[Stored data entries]
%%
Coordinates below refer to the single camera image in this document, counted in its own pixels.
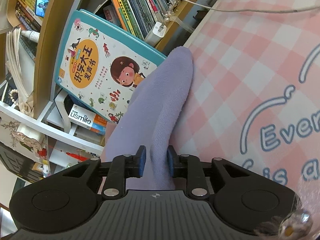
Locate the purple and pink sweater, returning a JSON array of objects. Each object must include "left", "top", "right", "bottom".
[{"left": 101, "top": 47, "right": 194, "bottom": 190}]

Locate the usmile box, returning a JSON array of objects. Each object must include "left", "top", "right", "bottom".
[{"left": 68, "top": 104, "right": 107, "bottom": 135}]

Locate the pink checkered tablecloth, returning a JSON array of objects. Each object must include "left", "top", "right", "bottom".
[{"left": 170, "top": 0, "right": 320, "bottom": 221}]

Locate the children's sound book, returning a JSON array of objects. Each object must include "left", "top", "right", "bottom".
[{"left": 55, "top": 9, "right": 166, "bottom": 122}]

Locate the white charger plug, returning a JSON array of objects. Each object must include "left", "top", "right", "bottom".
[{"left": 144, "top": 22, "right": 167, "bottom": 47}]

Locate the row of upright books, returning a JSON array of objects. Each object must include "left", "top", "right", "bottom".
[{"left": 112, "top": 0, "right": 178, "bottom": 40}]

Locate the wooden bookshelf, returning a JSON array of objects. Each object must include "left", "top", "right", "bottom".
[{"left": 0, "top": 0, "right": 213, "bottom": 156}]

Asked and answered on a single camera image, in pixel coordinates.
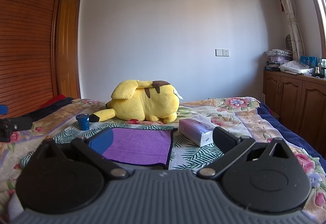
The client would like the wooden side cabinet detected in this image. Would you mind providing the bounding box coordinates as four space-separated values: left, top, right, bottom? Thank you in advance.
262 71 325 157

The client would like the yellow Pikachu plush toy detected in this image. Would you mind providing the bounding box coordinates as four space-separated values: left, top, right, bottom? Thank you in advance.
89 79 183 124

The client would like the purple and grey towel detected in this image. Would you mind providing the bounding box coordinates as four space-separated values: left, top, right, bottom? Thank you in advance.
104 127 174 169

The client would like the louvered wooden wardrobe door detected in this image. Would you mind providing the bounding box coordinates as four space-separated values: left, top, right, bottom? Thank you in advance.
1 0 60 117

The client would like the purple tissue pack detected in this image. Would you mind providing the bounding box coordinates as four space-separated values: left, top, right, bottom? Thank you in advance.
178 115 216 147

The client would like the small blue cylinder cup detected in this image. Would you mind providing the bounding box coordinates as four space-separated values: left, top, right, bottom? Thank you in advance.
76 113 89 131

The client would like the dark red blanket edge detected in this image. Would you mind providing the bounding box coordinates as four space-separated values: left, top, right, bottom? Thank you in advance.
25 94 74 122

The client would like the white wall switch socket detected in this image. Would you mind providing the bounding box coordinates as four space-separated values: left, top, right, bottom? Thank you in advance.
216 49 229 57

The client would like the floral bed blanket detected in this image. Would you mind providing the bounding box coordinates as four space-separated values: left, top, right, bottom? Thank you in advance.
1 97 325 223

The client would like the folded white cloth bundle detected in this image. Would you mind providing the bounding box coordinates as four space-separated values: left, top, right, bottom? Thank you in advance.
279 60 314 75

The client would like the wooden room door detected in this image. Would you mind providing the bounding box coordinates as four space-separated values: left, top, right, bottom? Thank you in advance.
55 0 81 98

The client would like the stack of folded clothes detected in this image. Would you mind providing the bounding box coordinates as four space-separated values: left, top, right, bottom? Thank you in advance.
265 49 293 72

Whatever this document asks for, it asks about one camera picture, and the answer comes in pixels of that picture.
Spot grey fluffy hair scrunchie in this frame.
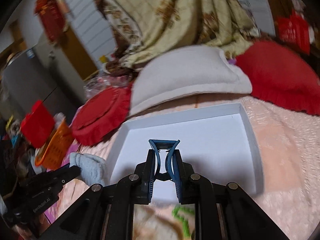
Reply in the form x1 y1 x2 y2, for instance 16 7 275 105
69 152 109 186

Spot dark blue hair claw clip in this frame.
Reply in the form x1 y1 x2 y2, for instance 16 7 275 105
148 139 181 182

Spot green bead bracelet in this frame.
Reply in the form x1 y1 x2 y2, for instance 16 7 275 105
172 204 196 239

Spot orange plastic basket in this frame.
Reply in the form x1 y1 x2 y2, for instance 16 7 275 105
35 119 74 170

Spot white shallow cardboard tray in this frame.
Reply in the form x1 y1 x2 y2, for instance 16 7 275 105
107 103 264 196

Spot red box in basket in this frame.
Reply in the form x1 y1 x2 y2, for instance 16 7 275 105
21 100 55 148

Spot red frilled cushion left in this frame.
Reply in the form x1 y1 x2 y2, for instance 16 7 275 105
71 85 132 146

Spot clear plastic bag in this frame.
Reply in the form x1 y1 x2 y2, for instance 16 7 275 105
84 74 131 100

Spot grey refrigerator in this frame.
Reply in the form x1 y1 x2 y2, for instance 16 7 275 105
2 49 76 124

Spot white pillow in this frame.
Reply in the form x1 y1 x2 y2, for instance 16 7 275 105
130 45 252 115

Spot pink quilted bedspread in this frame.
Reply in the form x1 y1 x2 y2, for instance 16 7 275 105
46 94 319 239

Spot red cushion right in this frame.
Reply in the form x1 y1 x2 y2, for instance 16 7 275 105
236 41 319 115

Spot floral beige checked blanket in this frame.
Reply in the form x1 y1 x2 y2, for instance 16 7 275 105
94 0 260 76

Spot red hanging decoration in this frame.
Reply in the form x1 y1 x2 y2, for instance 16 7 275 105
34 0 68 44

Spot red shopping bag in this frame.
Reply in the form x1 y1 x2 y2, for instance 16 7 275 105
%%
### Assignment
Each entry above is to be written out again unchanged, apart from the pictures, which are left out.

### Problem solution
Coordinates below refer to the single camera image in this document, counted in its own pixels.
Locate the purple and pink sweater, returning a JSON array of objects. Each object must include "left", "top", "right", "bottom".
[{"left": 101, "top": 47, "right": 194, "bottom": 190}]

Locate the usmile box, returning a JSON array of objects. Each object must include "left", "top", "right", "bottom".
[{"left": 68, "top": 104, "right": 107, "bottom": 135}]

Locate the pink checkered tablecloth, returning a JSON array of objects. Each object must include "left", "top", "right", "bottom".
[{"left": 170, "top": 0, "right": 320, "bottom": 221}]

Locate the children's sound book, returning a JSON array of objects. Each object must include "left", "top", "right", "bottom".
[{"left": 55, "top": 9, "right": 166, "bottom": 122}]

Locate the white charger plug, returning a JSON array of objects. Each object must include "left", "top", "right", "bottom".
[{"left": 144, "top": 22, "right": 167, "bottom": 47}]

Locate the row of upright books, returning a JSON array of objects. Each object must include "left", "top", "right", "bottom".
[{"left": 112, "top": 0, "right": 178, "bottom": 40}]

Locate the wooden bookshelf, returning a JSON array of objects. Each object must include "left", "top", "right", "bottom".
[{"left": 0, "top": 0, "right": 213, "bottom": 156}]

Asked and answered on a single camera image, in pixel coordinates.
The client would like the wooden side cabinet detected in this image. Would you mind providing the bounding box coordinates as four space-separated values: left, top, right, bottom? Thank you in advance.
262 71 325 157

The client would like the yellow Pikachu plush toy detected in this image. Would you mind providing the bounding box coordinates as four space-separated values: left, top, right, bottom? Thank you in advance.
89 79 183 124

The client would like the purple and grey towel detected in this image. Would you mind providing the bounding box coordinates as four space-separated values: left, top, right, bottom? Thank you in advance.
104 127 174 169

The client would like the louvered wooden wardrobe door detected in this image. Would you mind providing the bounding box coordinates as four space-separated values: left, top, right, bottom? Thank you in advance.
1 0 60 117

The client would like the purple tissue pack detected in this image. Would you mind providing the bounding box coordinates as four space-separated values: left, top, right, bottom? Thank you in advance.
178 115 216 147

The client would like the small blue cylinder cup detected in this image. Would you mind providing the bounding box coordinates as four space-separated values: left, top, right, bottom? Thank you in advance.
76 113 89 131

The client would like the dark red blanket edge detected in this image. Would you mind providing the bounding box coordinates as four space-separated values: left, top, right, bottom? Thank you in advance.
25 94 74 122

The client would like the white wall switch socket detected in this image. Would you mind providing the bounding box coordinates as four space-separated values: left, top, right, bottom? Thank you in advance.
216 49 229 57

The client would like the floral bed blanket detected in this image. Would you mind providing the bounding box coordinates as four space-separated values: left, top, right, bottom? Thank you in advance.
1 97 325 223

The client would like the folded white cloth bundle detected in this image. Would you mind providing the bounding box coordinates as four space-separated values: left, top, right, bottom? Thank you in advance.
279 60 314 75

The client would like the wooden room door detected in this image. Would you mind providing the bounding box coordinates as four space-separated values: left, top, right, bottom? Thank you in advance.
55 0 81 98

The client would like the stack of folded clothes detected in this image. Would you mind providing the bounding box coordinates as four space-separated values: left, top, right, bottom? Thank you in advance.
265 49 293 72

Whatever this document asks for, it asks about one camera picture, and the answer comes in pixels of that picture.
Spot grey fluffy hair scrunchie in this frame.
Reply in the form x1 y1 x2 y2, for instance 16 7 275 105
69 152 109 186

Spot dark blue hair claw clip in this frame.
Reply in the form x1 y1 x2 y2, for instance 16 7 275 105
148 139 181 182

Spot green bead bracelet in this frame.
Reply in the form x1 y1 x2 y2, for instance 16 7 275 105
172 204 196 239

Spot orange plastic basket in this frame.
Reply in the form x1 y1 x2 y2, for instance 16 7 275 105
35 119 74 170

Spot white shallow cardboard tray in this frame.
Reply in the form x1 y1 x2 y2, for instance 16 7 275 105
107 103 264 196

Spot red box in basket in this frame.
Reply in the form x1 y1 x2 y2, for instance 16 7 275 105
21 100 55 148

Spot red frilled cushion left in this frame.
Reply in the form x1 y1 x2 y2, for instance 16 7 275 105
71 85 132 146

Spot clear plastic bag in this frame.
Reply in the form x1 y1 x2 y2, for instance 16 7 275 105
84 74 131 100

Spot grey refrigerator in this frame.
Reply in the form x1 y1 x2 y2, for instance 16 7 275 105
2 49 76 124

Spot white pillow in this frame.
Reply in the form x1 y1 x2 y2, for instance 16 7 275 105
130 45 252 115

Spot pink quilted bedspread in this frame.
Reply in the form x1 y1 x2 y2, for instance 16 7 275 105
46 94 319 239

Spot red cushion right in this frame.
Reply in the form x1 y1 x2 y2, for instance 16 7 275 105
236 41 319 115

Spot floral beige checked blanket in this frame.
Reply in the form x1 y1 x2 y2, for instance 16 7 275 105
94 0 260 76

Spot red hanging decoration in this frame.
Reply in the form x1 y1 x2 y2, for instance 16 7 275 105
34 0 68 44

Spot red shopping bag in this frame.
Reply in the form x1 y1 x2 y2, for instance 16 7 275 105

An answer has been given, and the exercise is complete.